- _Materials provided_

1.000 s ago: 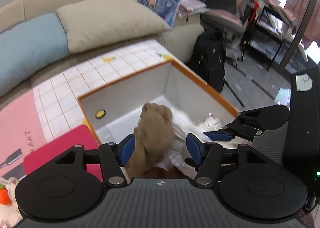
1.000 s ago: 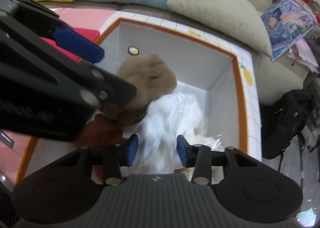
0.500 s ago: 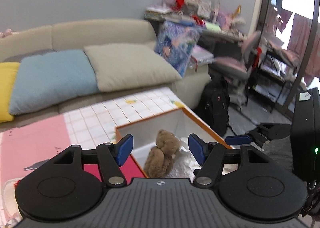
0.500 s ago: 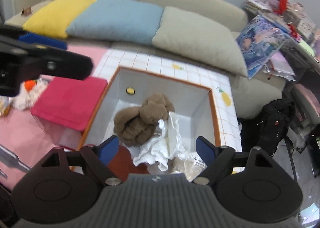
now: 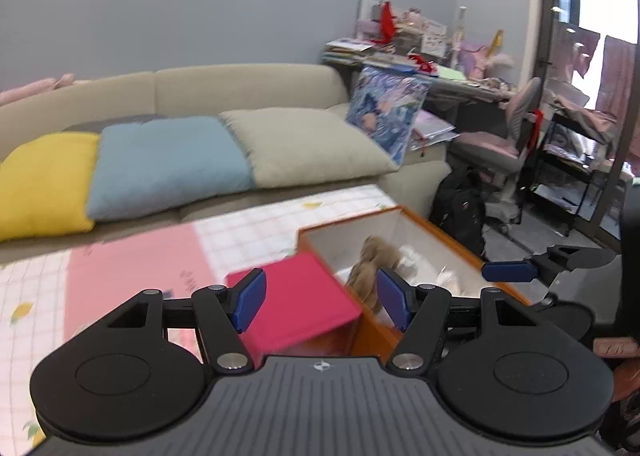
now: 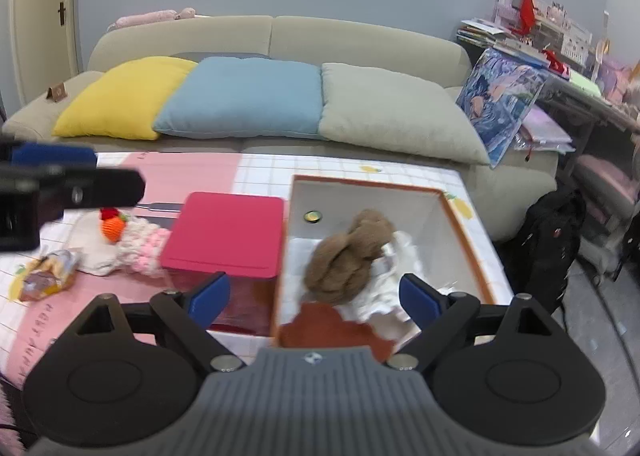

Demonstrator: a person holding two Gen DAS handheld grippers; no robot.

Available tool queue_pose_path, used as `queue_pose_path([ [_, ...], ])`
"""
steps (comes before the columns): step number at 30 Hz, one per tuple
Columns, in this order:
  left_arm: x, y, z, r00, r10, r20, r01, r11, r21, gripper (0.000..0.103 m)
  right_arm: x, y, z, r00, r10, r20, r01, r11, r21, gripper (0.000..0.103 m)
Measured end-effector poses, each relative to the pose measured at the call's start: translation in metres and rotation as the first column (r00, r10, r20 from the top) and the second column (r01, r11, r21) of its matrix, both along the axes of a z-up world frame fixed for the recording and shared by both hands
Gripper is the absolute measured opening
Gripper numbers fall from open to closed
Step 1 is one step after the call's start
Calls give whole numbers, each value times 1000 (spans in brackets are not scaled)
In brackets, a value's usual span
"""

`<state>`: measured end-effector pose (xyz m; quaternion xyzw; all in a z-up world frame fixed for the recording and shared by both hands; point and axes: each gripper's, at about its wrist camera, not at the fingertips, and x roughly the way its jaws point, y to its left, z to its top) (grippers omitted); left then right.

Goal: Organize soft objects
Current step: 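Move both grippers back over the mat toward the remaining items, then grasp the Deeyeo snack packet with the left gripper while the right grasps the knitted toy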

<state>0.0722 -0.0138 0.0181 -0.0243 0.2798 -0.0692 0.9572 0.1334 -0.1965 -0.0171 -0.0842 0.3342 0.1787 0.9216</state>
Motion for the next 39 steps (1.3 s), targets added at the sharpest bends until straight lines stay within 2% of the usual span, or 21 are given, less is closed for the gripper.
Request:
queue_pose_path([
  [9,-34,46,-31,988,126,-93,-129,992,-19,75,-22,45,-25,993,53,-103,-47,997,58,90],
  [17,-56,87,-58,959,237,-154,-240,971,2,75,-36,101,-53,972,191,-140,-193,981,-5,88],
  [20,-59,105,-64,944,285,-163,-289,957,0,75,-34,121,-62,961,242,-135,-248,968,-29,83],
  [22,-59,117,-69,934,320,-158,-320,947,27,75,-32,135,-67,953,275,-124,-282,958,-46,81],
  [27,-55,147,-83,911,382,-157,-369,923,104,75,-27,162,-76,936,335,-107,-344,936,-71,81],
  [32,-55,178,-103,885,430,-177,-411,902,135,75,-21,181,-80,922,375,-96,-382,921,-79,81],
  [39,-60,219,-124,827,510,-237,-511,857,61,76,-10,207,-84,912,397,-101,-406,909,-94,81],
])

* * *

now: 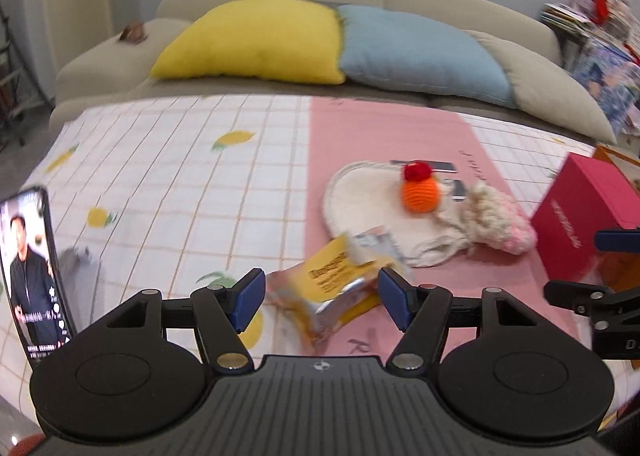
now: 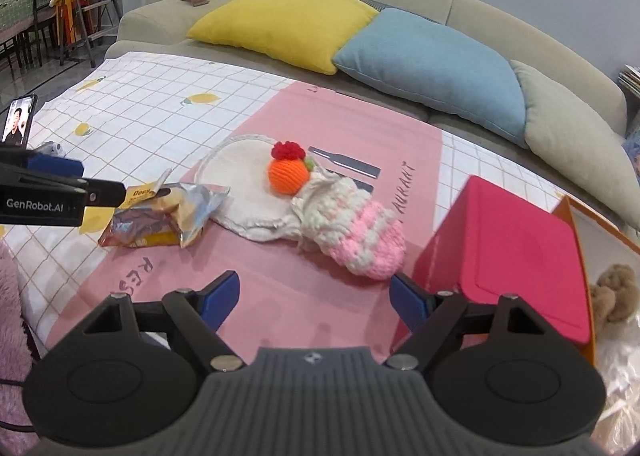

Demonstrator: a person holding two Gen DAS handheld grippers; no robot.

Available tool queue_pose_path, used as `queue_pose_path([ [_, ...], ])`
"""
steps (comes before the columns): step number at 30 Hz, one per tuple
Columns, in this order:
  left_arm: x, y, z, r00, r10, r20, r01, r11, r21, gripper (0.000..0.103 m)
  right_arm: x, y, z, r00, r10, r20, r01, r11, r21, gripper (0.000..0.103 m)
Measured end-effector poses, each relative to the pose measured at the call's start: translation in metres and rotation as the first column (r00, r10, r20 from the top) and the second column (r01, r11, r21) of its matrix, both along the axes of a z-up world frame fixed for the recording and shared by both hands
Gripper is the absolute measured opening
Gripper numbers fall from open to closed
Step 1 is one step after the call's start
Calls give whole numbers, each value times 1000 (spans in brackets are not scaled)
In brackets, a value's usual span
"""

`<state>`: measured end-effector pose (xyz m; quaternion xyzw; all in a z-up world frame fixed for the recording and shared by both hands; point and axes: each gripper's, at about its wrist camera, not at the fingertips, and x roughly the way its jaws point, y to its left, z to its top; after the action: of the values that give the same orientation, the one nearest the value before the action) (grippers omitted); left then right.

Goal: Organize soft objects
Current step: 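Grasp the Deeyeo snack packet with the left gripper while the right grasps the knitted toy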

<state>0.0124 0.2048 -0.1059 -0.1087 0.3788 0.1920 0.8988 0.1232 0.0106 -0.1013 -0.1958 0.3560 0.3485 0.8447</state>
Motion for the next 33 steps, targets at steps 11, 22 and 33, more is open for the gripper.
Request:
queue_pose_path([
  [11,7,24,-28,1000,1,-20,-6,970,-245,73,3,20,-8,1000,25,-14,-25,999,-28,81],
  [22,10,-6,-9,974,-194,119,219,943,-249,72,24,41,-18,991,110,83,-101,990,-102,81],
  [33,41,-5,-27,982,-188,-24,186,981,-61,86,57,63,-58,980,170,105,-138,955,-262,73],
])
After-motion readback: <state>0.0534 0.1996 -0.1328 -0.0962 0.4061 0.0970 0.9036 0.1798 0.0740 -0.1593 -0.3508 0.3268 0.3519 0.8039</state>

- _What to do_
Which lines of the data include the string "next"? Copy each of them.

- _Answer for the task_
Motion for the next 39 steps (1.3 s), targets added at the sharpest bends until straight lines stay within 2% of the usual span, or 21 are given, less is closed for the gripper.
Motion for the next 33 steps, targets at steps 11, 22 and 33, more is open for the gripper.

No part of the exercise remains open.